The CD Single Box is a compilation compact disc box set by the British rock band Queen released exclusively in Japan on 26 April 1991 by EMI Records.

==Packaging==
The CDs are housed inside a gold embossed flip top box with a 48-page booklet which includes the bio, anthology and song lyrics in English and Japanese.

==Contents==
The box set has 12 x 3" CD single ('Mini Album' written on the reverse of all sleeves) snap-packs (短冊) which includes twelve hit-singles released between 1973 and 1986. The singles start with the A-side tracks "Seven Seas Of Rhye" through to "A Kind Of Magic" complete with B-sides.
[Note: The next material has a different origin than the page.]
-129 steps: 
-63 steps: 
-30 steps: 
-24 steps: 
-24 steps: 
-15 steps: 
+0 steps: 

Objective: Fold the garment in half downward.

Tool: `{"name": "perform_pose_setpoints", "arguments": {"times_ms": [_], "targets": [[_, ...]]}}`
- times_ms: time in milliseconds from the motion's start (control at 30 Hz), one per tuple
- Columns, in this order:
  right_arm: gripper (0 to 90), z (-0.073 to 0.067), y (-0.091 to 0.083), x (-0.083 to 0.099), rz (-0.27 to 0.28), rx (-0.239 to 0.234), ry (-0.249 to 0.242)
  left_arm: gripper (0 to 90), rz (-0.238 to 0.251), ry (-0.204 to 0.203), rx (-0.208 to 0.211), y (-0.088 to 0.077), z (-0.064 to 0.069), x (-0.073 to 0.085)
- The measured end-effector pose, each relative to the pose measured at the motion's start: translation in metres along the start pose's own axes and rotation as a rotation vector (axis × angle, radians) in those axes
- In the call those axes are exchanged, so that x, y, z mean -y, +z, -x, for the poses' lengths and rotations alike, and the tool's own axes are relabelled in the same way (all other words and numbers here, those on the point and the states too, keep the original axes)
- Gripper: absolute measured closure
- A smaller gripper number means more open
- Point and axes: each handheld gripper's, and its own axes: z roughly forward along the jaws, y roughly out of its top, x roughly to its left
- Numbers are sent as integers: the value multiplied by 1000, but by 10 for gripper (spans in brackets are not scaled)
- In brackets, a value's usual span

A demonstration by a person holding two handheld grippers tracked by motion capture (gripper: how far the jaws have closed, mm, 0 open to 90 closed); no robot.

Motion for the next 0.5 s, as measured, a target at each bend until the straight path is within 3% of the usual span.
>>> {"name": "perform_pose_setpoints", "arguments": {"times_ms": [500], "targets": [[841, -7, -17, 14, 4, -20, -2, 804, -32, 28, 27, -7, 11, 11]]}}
The few non-album B-sides included are "See What a Fool I've Been", "Soul Brother", "I Go Crazy" and "A Dozen Red Roses for My Darling". The compact discs are 3-inch or (8 cm), with sleeves called snap-packs, as they could be "snapped and folded" into a small square. Almost all of the writing is in Japanese.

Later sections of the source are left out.